In several states in the US, there exist wiretap laws regulating when it is illegal for citizens to record phone calls or conversations. Some states, like massachusetts,have a so called “two party consent law”. More accurately, the law makes it a crime to secretly record a conversation, whether the conversation is in-person or taking place by telephone or another medium. Other states have a so called “one party consent law” which makes it illegal to record a conversation unless you are a party to the conversation, present during the conversation or discussion, or one party to the conversation consents.
A “two-party consent” law may be problematic as an example from massacusetts demonstrates (read about the Massachusetts wiretapping law here – with articles about wiretapping laws in other states to the right on the page). In a 2007 case, a political activist was convicted of violating the wiretapping statute by secretly recording video of a Boston University police sergeant during a political protest in 2006. The activist was shooting footage of the protestwhen police ordered him to stop and then arrested him for continuing to operate the camera while hiding in his cot. As part of the sentencing, the court ordered the defendant to remove the footage from the Internet.
Fro this case, it appears that you can violate the statute by secretly recording, even when you are in a public place. However, in a 2011 case, the U.S. Court of Appeals for the First Circuit held that recording police activity in the public is independently proteted by the First Amendment, and that it is unconstitutional for the state to prosecute those recording the police in public under Massachusetts’s wiretapping law; this ruling might protect secret as well as open recordings.
In 2012, however, the journalist behind a popular activism site was charged with three felony counts of wiretapping. Adam Mueller was indicted following a report he filed in response to an incident at a Manchester, New Hampshire high school last year that ended with a 17-year-old boy being slammed face-first into a table and detained for disorderly conduct and resisting arrest. Video footage of a school police officer picking up Harrington and assaulting him were leaked to Mueller, who followed up on his own and attempted to interview a Manchester police captain, the manchester High School West principal and a school secretary as part of his investigation into the incident. Mueller later used samples of those recorded phone interviews in a video report of the incident that he published into his website, and although he identified himself as a member of the media when approaching those officials for comment. he was charged with felony wiretapping for allegedly putting those conversations on tape without expressed permission.

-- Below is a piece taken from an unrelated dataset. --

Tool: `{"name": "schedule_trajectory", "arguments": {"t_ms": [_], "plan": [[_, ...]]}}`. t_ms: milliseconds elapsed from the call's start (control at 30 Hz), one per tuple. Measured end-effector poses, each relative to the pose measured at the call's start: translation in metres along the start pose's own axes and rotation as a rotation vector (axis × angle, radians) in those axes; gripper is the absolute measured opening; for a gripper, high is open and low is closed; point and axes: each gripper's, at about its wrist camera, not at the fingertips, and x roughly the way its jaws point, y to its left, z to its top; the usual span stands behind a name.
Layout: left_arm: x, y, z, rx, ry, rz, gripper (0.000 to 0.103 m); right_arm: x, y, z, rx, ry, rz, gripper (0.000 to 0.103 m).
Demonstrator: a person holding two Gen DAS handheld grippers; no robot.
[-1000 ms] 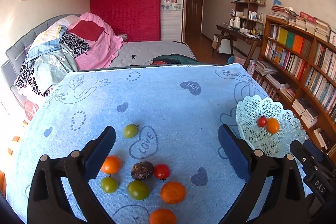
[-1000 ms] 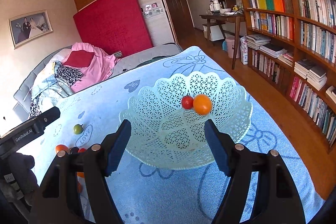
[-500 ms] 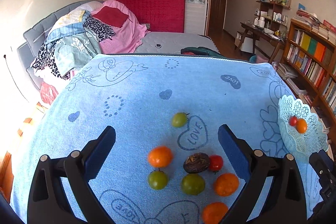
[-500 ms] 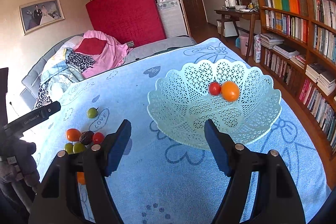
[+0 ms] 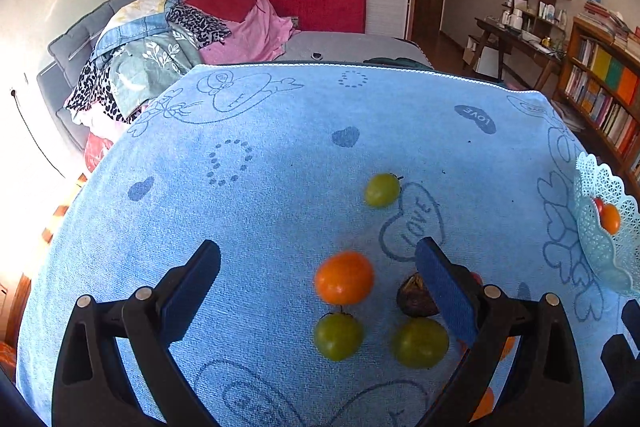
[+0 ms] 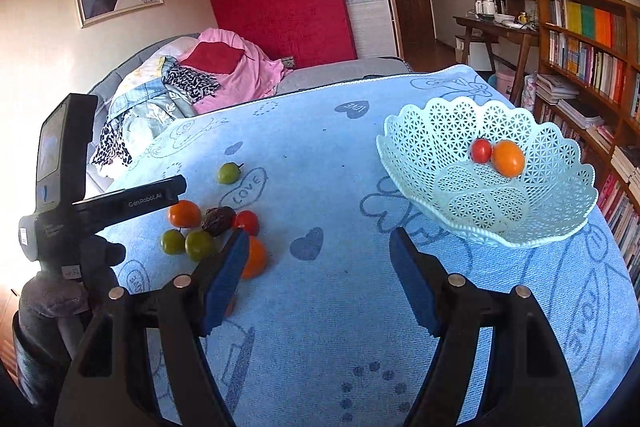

On August 13, 2012, he was convited, but as this article shows, Judge Michael Valentine misinterpreted the law when Mueller was sentenced for a felony. At worst, he could be sentenced for a misdemeanor. And, of course, there is the question of the constitutionality of ste verdict.
In Illinois, a court ruling orders police not to enforce the state’s wiretapping law. Still, Chicago police continue to intimidate citizens from recording them in public. The Supreme Court has now rejected a plea to ban taping of police in Illinois.